FDP-Generalsekretär Christian Lindner findet, es sei eine Frage des Mutes. Mutig sei, wer wie er fordert, Älteren die Bezugsdauer des Arbeitslosengeldes I zu kürzen. Lindner kann darin nur Vorteile sehen: Eine „Quasi-Frühverrentungsform“ werde damit abgeschafft, sagte er dem Handelsblatt. Und gleichzeitig auch noch 1,5 Milliarden Euro eingespart. Die könnte man dann an die Nicht-Arbeitslosen weiterreichen – indem man den Beitragssatz zur Arbeitslosenversicherung senke.
Die Union wollte Lindners Mut-Definition aber nicht folgen. Es sei schon so, das Bundesarbeitsministerin Ursula von der Leyen immer wieder mutige Schritte wage, sagte ein Ministeriumssprecher. „Aber es ist immer die Frage: Mut wozu?“ Was die FDP vorschlage, sei jedenfalls nicht geplant. Man könne der FDP gerne auch noch mal direkt erläutern, wo man die Hindernisse sehe. Das größte ist in den Augen der Union wohl die Gefahr, das die schwarz-gelbe Koalition einmal mehr den Stempel „Unsozial“ aufgedrückt bekommt.
Sparwirkung unsicher
Von der Leyen ließ also mitteilen, dass eine Förderung von Frühverrentung durch den längeren Auszahlungsmodus nicht zu erkennen sei. Schließlich habe man schon zahlreiche Regelungen abgeschafft, die das vorzeitige Ausscheiden aus dem Berufsleben verstärkt hätten. Dazu zähle vor allem die Streichung der so genannten 58er-Regelung, nach der über 58-Jährige bis 2007 die Möglichkeit hatten, Arbeitslosengeld zu beziehen, ohne noch Arbeitsangebote des Arbeitsamtes annehmen zu müssen. Im Übrigen, so das Arbeitsministerium, sei auch die von Lindner propagierte Einsparungswirkung gar nicht gesichert. Schließlich könne eine Reform frühestens 2014 in Kraft treten und es sei nicht klar, wieviele Arbeitslose es dann gebe. Und selbst nach jetzigen Stand sei eher von Einsparungen in Höhe von 900 Millionen Euro auszugehen. Die würden sich dann noch reduzieren, weil nicht alle älteren Arbeitslosen einen Job fänden und die Kosten für ALG II anstiegen.

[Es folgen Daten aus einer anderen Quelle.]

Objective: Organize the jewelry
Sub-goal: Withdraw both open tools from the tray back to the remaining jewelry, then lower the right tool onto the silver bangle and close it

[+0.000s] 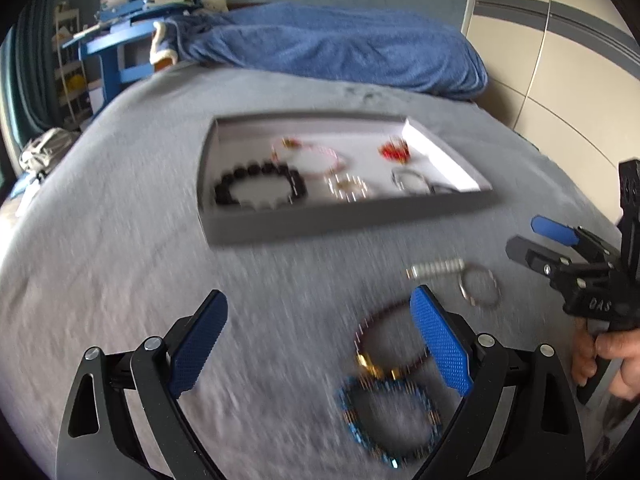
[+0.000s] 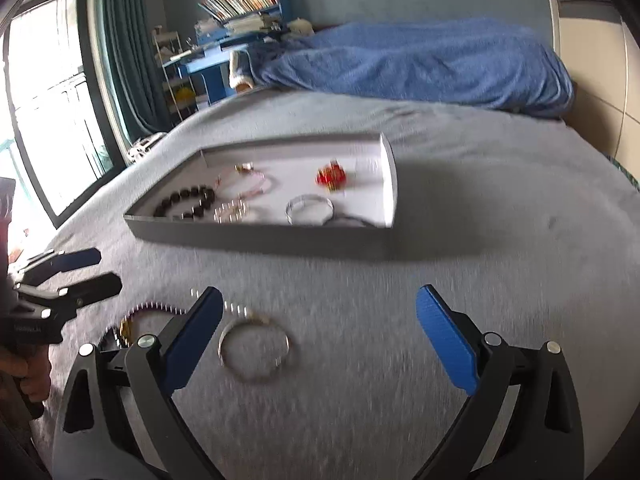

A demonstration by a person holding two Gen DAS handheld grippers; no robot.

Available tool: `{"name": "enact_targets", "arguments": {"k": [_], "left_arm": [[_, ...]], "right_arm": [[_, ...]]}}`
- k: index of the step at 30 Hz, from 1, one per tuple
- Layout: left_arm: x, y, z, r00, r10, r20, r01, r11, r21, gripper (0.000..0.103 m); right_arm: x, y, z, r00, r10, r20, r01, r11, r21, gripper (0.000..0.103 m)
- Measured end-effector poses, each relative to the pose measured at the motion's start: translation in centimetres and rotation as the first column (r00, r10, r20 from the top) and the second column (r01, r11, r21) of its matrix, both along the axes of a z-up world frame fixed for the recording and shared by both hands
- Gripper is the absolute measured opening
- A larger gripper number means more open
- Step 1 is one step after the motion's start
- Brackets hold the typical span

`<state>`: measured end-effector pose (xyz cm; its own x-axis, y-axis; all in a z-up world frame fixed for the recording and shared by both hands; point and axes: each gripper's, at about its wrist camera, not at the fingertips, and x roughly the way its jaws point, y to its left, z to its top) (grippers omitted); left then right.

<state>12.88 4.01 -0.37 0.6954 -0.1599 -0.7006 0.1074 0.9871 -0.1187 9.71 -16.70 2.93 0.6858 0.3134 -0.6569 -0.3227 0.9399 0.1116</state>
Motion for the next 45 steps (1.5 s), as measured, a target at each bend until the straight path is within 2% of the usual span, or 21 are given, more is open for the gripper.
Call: {"name": "enact_targets", "arguments": {"k": [4, 8, 12, 20, 25, 29, 32, 38, 43, 45], "left_arm": [[-2.0, -0.5, -1.3, 0.999, 0.007, -0.032, -0.007, 1.000, -0.008, 0.092], [-3.6, -0.4, -0.9, 0.999, 0.037, -0.014, -0.038, 0.999, -0.013, 0.093], [-4.7, -0.7, -1.6, 0.999, 0.012, -0.051, -0.014, 0.999, -0.041, 0.093], [-4.6, -2.8, -2.1, 0.996, -0.020, -0.081, 0.025, 0.998, 0.056, 0.093], [-4.6, -3.7, -2.4, 0.995, -0.038, -0.092, 0.048, 0.994, 0.101, 0.093], [-4.6, -3.0, -2.4, 0.995, -0.035, -0.096, 0.041, 0.997, 0.063, 0.093], [-4.5, -2.7, -2.5, 0.994, -0.034, -0.102, 0.038, 0.998, 0.042, 0.093], [-4.5, -2.5, -2.5, 0.995, -0.029, -0.100, 0.033, 0.999, 0.035, 0.093], [-4.5, -2.5, -2.4, 0.995, -0.024, -0.100, 0.028, 0.999, 0.037, 0.093], [-4.4, -2.6, -2.4, 0.995, -0.024, -0.101, 0.028, 0.999, 0.041, 0.093]], "right_arm": [[-1.3, -0.3, -0.7, 1.000, -0.013, -0.025, 0.013, 1.000, 0.004, 0.097], [-2.5, -0.3, -1.0, 0.999, -0.013, -0.033, 0.013, 1.000, 0.006, 0.097], [-3.4, 0.0, -1.5, 0.999, -0.004, -0.049, 0.004, 1.000, -0.010, 0.097], [-3.6, 2.0, -2.0, 0.998, 0.026, -0.059, -0.032, 0.993, -0.114, 0.097], [-2.3, 2.4, -2.5, 0.994, 0.035, -0.100, -0.046, 0.992, -0.116, 0.097], [-1.2, 2.5, -2.4, 0.993, 0.021, -0.116, -0.033, 0.995, -0.096, 0.097], [-0.7, 3.2, -2.6, 0.992, 0.023, -0.123, -0.038, 0.993, -0.116, 0.097], [-0.4, 4.7, -3.3, 0.990, 0.044, -0.131, -0.069, 0.978, -0.195, 0.096], [0.0, 4.5, -3.6, 0.987, 0.046, -0.155, -0.074, 0.981, -0.179, 0.095], [-0.1, 4.6, -3.6, 0.987, 0.054, -0.151, -0.082, 0.980, -0.184, 0.090]]}}
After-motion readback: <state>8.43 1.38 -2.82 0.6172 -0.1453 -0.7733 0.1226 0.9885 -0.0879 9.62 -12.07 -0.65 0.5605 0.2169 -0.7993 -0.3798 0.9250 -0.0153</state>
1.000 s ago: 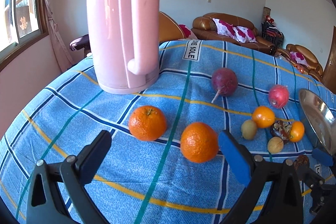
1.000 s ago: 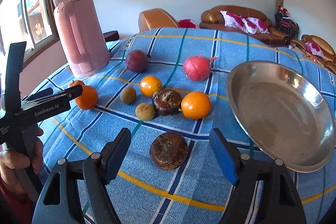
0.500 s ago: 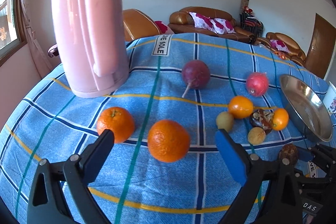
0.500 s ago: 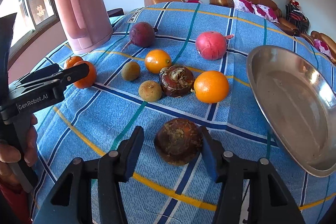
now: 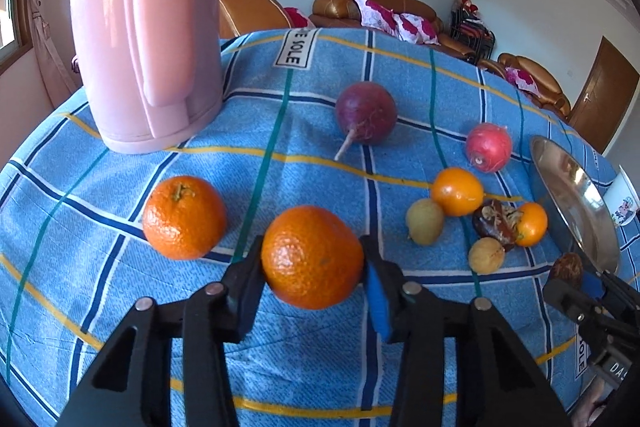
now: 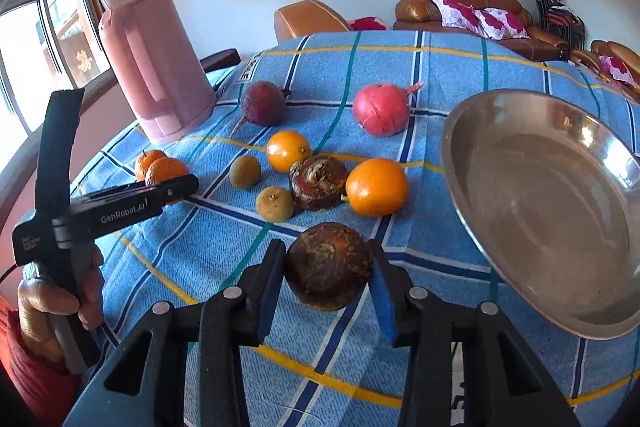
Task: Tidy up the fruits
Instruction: 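Carry both fruits into the steel bowl and open both tools to release them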
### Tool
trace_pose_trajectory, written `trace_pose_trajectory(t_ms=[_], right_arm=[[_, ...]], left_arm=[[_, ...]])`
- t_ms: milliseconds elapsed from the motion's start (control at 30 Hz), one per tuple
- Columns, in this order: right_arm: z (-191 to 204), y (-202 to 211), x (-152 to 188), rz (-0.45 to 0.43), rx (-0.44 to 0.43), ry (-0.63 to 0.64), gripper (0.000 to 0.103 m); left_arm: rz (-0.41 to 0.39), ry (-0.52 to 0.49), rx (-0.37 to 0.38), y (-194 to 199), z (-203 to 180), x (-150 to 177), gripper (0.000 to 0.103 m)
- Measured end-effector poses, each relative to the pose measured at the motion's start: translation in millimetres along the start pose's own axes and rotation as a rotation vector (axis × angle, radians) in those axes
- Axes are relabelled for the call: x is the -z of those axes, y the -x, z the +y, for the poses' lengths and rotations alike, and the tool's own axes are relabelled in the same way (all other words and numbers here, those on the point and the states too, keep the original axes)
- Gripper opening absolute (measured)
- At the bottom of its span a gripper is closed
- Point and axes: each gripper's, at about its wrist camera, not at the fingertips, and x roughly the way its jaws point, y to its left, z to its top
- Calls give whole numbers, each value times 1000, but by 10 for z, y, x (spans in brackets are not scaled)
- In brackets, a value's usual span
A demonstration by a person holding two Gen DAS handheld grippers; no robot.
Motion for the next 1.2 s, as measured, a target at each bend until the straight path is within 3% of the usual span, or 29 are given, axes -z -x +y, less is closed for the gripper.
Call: trace_pose_trajectory(t_ms=[100,233,400,633,933,1067,1200], right_arm=[[-30,112,-55,-76,-23,-17,43],[-100,312,-123,-181,66,12,43],[-456,494,-155,-250,138,-40,43],[-949,688,-99,-288,242,-51,43],[-1458,771,-27,-238,343,-61,43],[-1626,763,-31,-205,362,-58,43],[-1834,785,-36,-189,329,-107,43]], left_arm=[[-90,5,-17,167,-30,25,47],[-200,-13,-37,350,-118,33,47],[-272,-69,-59,456,-390,46,47],[-270,-124,30,432,-993,42,47],[-261,-241,135,359,-1951,46,47],[-244,-282,158,273,-2316,63,47],[-206,-293,166,134,-2552,61,47]])
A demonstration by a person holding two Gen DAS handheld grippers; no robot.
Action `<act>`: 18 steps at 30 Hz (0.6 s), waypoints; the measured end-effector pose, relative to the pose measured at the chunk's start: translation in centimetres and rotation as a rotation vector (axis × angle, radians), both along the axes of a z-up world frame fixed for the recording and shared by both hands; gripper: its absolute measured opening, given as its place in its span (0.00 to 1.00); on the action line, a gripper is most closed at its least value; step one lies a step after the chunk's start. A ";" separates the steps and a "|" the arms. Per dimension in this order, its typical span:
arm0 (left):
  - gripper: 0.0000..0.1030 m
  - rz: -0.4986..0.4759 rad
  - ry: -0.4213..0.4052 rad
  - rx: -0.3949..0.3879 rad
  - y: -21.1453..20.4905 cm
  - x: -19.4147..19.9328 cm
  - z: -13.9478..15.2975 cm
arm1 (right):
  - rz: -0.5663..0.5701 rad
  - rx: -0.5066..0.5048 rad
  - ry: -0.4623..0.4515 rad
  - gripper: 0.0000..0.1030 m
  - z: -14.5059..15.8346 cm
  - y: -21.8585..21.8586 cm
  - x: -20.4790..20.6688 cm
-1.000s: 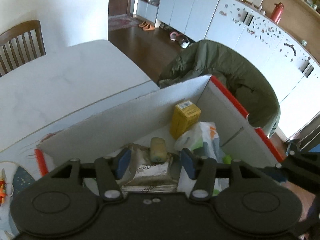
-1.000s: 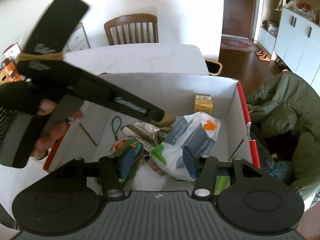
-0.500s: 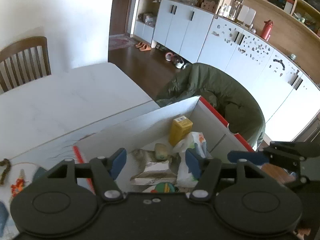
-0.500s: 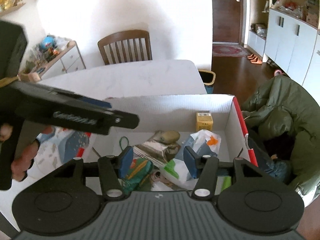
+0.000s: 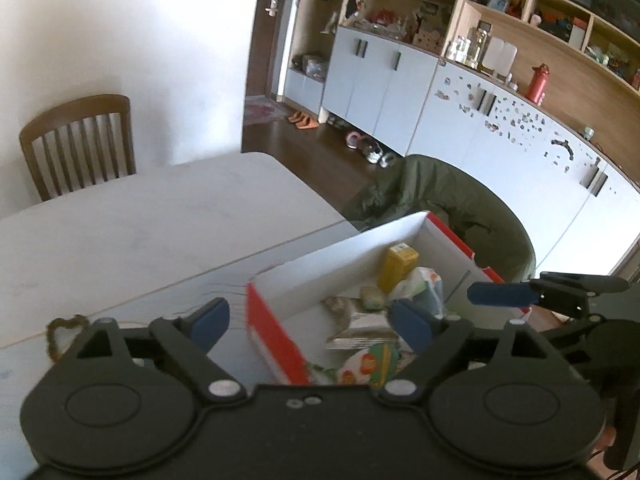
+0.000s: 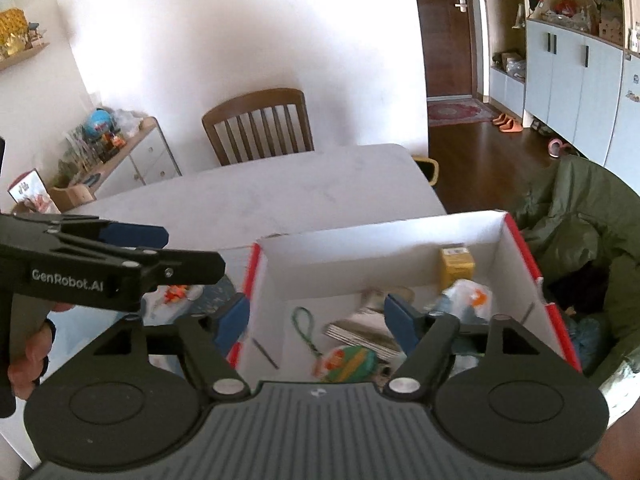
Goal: Organize objects
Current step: 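Move both empty tools back to the blue mat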
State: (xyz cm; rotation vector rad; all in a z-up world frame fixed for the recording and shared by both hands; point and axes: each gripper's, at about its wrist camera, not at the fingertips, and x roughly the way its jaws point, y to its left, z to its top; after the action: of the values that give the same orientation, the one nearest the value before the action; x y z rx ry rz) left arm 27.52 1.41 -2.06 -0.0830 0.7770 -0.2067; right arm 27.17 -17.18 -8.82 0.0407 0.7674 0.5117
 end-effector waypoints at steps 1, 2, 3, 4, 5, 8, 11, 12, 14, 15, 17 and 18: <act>0.89 0.005 -0.005 -0.003 0.6 -0.3 0.2 | 0.002 0.007 -0.004 0.75 0.2 0.5 -0.2; 0.90 0.011 -0.010 -0.009 1.2 -0.5 0.3 | 0.003 0.011 -0.009 0.76 0.3 1.0 -0.4; 0.92 0.020 -0.013 -0.016 1.8 -0.8 0.5 | -0.002 0.015 -0.016 0.76 0.5 1.5 -0.6; 0.95 0.029 -0.017 -0.019 2.5 -1.0 0.7 | -0.007 0.020 -0.026 0.76 0.6 2.0 -0.8; 0.97 0.036 -0.023 -0.019 3.0 -1.2 0.8 | -0.007 0.025 -0.030 0.76 0.7 2.5 -0.9; 0.99 0.059 -0.047 -0.002 4.5 -2.0 1.1 | -0.005 0.037 -0.033 0.77 0.9 3.9 -1.2; 0.99 0.073 -0.065 -0.002 6.1 -2.8 1.4 | -0.001 0.047 -0.038 0.79 1.1 5.3 -1.6; 0.99 0.080 -0.070 -0.003 6.7 -3.1 1.5 | 0.003 0.051 -0.039 0.80 1.2 5.7 -1.7; 0.99 0.089 -0.077 -0.009 7.9 -3.6 1.6 | 0.012 0.057 -0.040 0.81 1.3 6.7 -2.0; 0.99 0.095 -0.081 -0.011 8.5 -3.9 1.7 | 0.016 0.059 -0.041 0.81 1.3 7.2 -2.2; 1.00 0.113 -0.090 -0.006 9.5 -4.3 1.7 | 0.028 0.062 -0.042 0.82 1.4 8.3 -2.4; 1.00 0.123 -0.094 -0.002 10.1 -4.5 1.7 | 0.032 0.061 -0.042 0.82 1.5 8.9 -2.5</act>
State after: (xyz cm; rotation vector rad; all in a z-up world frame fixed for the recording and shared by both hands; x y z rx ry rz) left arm 23.04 11.46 -0.40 -0.1219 0.6761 -0.0935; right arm 24.62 -8.29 -7.37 0.0739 0.7121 0.5649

Nicht mehr leistungsgerecht
Schärfer reagierten CSU und Arbeitnehmerflügel der CDU. „Das ist ungerecht und leistungsfeindlich und mit der CSU nicht zu machen“, sagte Bayerns Sozialministerin Christine Haderthauer. Der Chef der CDU-Sozialausschüsse, Karl-Josef Laumann, seufzt : „Was waren das Zeiten, als die FDP noch für Leistungsgerechtigkeit stand…“ Es sei gerechtfertigt, dass jemand, der jahrzehntelang gearbeitet habe, einen längeren Anspruch auf Hilfe habe als derjenige, der nur wenige Jahre gearbeitet habe, sagte er der Nachrichtenagentur Reuters. Der Grünen-Rentenexperte Wolfgang Strengmann-Kuhn sagte der FR, der FDP-Vorschlag sei fahrlässig. Angesichts der unsicheren Konjunktur müsse für Beschäftigte und Arbeitslose Sicherheit geschaffen werden. Protest kam auch von Gewerkschaften und Sozialverbänden.
Ulrich Walwei vom Institut für Arbeitsmarkt- und Berufsforschung (IAB) der Bundesagentur für Arbeit, warnte vor einer isolierten Verkürzung der ALG-I-Bezugsdauer. „Der Vorschlag ist dann überlegenswert, wenn er mit sichtbaren Schritten für eine Verbesserung der Erwerbstätigkeit im Alter verbunden wird.“ Nötig seien etwa gezielte Weiterbildung und altersgerechte Arbeitsplätze. Laut IAB hatten 2010 die Hälfte der 55- bis 59-Jährigen einen sozialversicherungspflichtigen Job, 1998 waren es noch 40 Prozent. Bei den 60- bis 64-Jährigen stieg der Anteil von zehn Prozent (1998) auf 25 Prozent im Jahr 2010.